We compared 24-hour waist-worn accelerometer wear time characteristics of 9–11 year old children in the International Study of Childhood Obesity, Lifestyle and the Environment (ISCOLE) to similarly aged U.S. children providing waking-hours waist-worn accelerometer data in the 2003–2006 National Health and Nutrition Examination Survey (NHANES). Valid cases were defined as having ≥4 days with ≥10 hours of waking wear time in a 24-hour period, including one weekend day. Previously published algorithms for extracting total sleep episode time from 24-hour accelerometer data and for identifying wear time (in both the 24-hour and waking-hours protocols) were applied.
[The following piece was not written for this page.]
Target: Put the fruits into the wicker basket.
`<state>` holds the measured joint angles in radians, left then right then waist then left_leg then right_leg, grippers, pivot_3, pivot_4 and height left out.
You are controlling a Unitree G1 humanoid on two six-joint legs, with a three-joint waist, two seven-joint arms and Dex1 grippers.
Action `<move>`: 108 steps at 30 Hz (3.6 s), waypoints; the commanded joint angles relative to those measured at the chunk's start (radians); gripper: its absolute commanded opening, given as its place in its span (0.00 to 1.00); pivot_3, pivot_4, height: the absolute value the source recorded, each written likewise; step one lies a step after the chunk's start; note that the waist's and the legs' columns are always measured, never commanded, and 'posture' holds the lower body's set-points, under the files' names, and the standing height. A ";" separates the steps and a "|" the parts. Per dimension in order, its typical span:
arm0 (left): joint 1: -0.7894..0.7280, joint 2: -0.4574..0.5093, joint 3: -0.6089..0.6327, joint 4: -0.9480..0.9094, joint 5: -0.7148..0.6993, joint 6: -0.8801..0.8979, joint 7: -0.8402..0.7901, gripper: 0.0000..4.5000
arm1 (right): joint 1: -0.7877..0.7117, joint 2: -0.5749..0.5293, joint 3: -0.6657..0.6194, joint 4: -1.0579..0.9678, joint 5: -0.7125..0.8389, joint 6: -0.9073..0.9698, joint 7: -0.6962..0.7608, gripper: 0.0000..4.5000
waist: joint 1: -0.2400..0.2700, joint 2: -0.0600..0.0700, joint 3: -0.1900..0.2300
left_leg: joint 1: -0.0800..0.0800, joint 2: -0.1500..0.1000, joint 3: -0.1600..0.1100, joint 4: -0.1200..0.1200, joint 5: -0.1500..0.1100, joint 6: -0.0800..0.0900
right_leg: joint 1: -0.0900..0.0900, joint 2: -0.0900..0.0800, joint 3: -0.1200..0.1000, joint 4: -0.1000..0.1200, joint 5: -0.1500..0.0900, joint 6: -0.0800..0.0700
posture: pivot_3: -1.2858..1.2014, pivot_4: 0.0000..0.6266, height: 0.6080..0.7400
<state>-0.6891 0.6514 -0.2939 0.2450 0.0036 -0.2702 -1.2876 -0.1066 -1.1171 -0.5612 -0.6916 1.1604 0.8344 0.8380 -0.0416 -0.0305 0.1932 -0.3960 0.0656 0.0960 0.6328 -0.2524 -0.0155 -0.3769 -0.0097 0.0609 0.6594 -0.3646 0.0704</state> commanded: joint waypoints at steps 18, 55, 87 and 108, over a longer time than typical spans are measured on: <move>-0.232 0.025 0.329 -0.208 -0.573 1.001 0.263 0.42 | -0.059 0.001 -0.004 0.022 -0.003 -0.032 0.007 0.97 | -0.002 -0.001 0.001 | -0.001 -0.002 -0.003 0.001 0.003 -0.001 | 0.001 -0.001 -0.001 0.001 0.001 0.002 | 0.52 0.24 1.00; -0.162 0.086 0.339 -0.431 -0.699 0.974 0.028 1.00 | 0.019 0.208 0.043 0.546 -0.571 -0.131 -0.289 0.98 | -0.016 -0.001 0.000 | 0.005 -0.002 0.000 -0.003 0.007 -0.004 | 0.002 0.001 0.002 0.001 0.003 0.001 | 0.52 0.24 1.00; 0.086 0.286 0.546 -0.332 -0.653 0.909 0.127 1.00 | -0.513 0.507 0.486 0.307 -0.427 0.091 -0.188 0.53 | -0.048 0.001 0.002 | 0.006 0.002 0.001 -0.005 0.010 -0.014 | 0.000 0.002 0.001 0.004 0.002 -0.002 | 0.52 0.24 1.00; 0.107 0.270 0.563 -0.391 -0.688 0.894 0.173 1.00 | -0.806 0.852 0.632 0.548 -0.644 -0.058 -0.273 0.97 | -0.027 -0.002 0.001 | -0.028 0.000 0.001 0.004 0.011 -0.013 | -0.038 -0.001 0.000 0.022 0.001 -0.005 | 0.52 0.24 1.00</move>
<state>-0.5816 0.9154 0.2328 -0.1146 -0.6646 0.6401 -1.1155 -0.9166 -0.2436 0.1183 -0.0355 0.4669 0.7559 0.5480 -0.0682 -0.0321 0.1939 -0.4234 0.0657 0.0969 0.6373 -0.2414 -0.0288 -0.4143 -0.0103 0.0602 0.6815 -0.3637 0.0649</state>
The number of valid days obtained and a ratio (percent) of valid cases to the number of participants originally wearing an accelerometer were computed for both ISCOLE and NHANES. Given the two surveys’ discrepant sampling designs, wear time (minutes/day, hours/day) from U.S. ISCOLE was compared to NHANES using a meta-analytic approach. Wear time for the 11 additional countries participating in ISCOLE were graphically compared with NHANES. 491 U.S. ISCOLE children (9.92±0.03 years of age [M±SE]) and 586 NHANES children (10.43 ± 0.04 years of age) were deemed valid cases. The ratio of valid cases to the number of participants originally wearing an accelerometer was 76.7% in U.S. ISCOLE and 62.6% in NHANES. Wear time averaged 1357.0 ± 4.2 minutes per 24-hour day in ISCOLE. Waking wear time was 884.4 ± 2.2 minutes/day for U.S. ISCOLE children and 822.6 ± 4.3 minutes/day in NHANES children (difference = 61.8 minutes/day, p < 0.001). Wear time characteristics were consistently higher in all ISCOLE study sites compared to the NHANES protocol. A 24-hour waist-worn accelerometry protocol implemented in U.S. children produced 22.6 out of 24 hours of possible wear time, and 61.8 more minutes/day of waking wear time than a similarly implemented and processed waking wear time waist-worn accelerometry protocol. Consistent results were obtained internationally. The 24-hour protocol may produce an important increase in wear time compliance that also provides an opportunity to study the total sleep episode time separate and distinct from physical activity and sedentary time detected during waking-hours. ClinicalTrials.gov NCT01722500 .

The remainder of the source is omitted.